With dance music blaring, Trump flags flying and homemade signs stating their positions, about 20 people paraded around the green in Brookfield Center on Dec. 13 to protest.

They protested the election results that named Joe Biden as the next president. They protested Ohio Gov. Mike DeWine’s policies addressing the COVID-19 pandemic. They protested the treatment of Donald Trump. They protested tyranny in all its forms.

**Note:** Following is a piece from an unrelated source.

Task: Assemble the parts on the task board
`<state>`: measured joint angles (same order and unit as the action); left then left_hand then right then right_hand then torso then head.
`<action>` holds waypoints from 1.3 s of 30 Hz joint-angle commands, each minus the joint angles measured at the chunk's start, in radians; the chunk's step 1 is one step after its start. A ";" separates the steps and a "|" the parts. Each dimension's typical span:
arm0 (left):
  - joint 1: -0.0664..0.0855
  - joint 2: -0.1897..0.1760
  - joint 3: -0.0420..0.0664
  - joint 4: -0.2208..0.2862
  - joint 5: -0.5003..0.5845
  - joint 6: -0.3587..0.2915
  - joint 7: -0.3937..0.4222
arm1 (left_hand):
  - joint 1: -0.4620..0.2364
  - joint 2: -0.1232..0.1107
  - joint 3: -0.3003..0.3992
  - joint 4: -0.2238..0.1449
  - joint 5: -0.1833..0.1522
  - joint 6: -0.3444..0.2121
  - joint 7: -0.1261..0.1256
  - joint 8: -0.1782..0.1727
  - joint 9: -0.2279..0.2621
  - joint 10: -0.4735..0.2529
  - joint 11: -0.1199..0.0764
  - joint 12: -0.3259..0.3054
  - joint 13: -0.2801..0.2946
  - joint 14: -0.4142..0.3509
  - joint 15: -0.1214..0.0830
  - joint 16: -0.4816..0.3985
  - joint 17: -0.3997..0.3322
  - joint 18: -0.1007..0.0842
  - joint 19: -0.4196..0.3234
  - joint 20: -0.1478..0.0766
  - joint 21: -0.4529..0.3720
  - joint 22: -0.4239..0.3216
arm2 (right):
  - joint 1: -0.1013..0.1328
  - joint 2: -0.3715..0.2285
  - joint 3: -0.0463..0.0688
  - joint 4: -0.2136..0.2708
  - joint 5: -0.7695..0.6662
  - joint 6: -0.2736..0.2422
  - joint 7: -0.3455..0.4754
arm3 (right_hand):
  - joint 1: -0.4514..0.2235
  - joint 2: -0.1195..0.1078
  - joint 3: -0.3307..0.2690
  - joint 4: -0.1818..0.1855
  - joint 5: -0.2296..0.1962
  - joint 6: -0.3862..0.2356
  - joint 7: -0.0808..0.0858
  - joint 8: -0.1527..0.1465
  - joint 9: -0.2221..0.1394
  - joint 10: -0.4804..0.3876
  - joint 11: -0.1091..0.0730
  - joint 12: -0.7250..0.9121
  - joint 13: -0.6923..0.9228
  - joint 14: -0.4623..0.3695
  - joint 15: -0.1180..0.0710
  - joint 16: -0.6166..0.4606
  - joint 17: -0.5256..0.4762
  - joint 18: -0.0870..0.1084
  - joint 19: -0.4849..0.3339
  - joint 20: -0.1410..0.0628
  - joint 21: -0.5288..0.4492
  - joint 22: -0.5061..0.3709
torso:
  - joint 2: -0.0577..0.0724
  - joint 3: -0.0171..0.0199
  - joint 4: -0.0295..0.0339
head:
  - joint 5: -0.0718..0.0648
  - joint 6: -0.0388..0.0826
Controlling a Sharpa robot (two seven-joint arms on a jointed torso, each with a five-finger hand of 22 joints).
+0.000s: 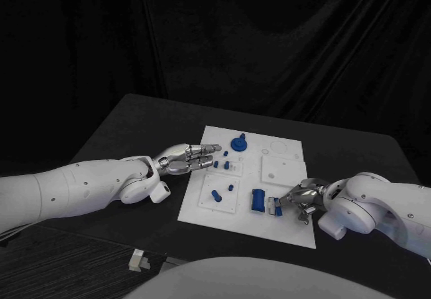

And they protested the media’s reporting and “censorship” of their views.

People driving by honked their horns and shouted words of encouragement, eliciting “woo hoos” from the protesters.

“There’s been more honking and thumbs up than there’s been middle fingers” said Kevin Johnson of Akron, who carried a large Trump 2020 Keeping America Great flag.

The protesters didn’t believe that Trump could earn more votes in 2020 than he did in 2016 and lose, or that Biden could win without winning Ohio and Florida. There’s only one explanation, they said: fraud.

“All news is local and local said Trump won,” said Cathy Lukasko, Trumbull County Republican Party auxiliary chair, referring to Trump’s taking Trumbull County.

“We support our president until it’s been formally decided that Biden was elected fairly,” she said. “We believe Trump is our president.”

“This was a landslide for Donald Trump,” Johnson said.

Jack Canzonetta, Warren, Ohio, called the “stealing” of the election the biggest scandal in the country’s history.

“The whole world is watching us,” he said. “They’re all watching us because they can’t believe this man lost. They cannot believe we stooped that low to a third-world country. That’s why I’m out here, because all the good he did will be erased quickly.”

Falisha Simeon

Falisha Simeon

“We are fighting against the election fraud that happened because it’s really something that’s good vs. evil, and I believe that good will prevail,” said Falisha Simeon of Brookfield, who organized the event for the conservative group Free Ohio Now.

Turning to other matters, Simeon was critical of DeWine and Pennsylvania Gov. Tom Wolf for their mask mandates and limiting of business operations, which she said is ruining the economy, and bans on large gatherings that have resulted in churches closing their doors to traditional services.

“I think, we’re all adults; we should be able to make decisions as an adult if we want to go into a place of business, if we want to be able to go to eat, if we want to have a drink at 10:30 at night; I think that we should be able to,” Simeon said.

“Part of it is religious freedom, too,” Simeon said. “If we’re not fighting for that, if we’re not standing up to be able to go to church where people are so hopeless and hurting right now, and you’re allowed to have 1,000 people in Walmart, but you can’t have 50 people in church, that’s totally stepping on our rights. If they take that away, everything else will be taken away, all our other first-amendment rights, especially.”

While Simeon believes the COVID-19 pandemic is real, just overblown by government officials, Ethan Crecraft called it “planned and manmade.”

promo“Either way, if people are dying, or not, the government don’t care, just like they do with 9/11,” said Crecraft, formerly of Brookfield, who now lives in Pierpont, Ohio.

Crecraft said he’s not going to wear a mask, he’s not going to adhere to a curfew, and he’s not going to get a vaccine. Any efforts by DeWine to convince or order people to do any of those things are acts of tyranny, he said.

“They’re gonna have to kill me before they give me the vaccine,” he said. “That’s just my right. I believe it’s my right. I believe that government shouldn’t try to tell me that I don’t have the right.”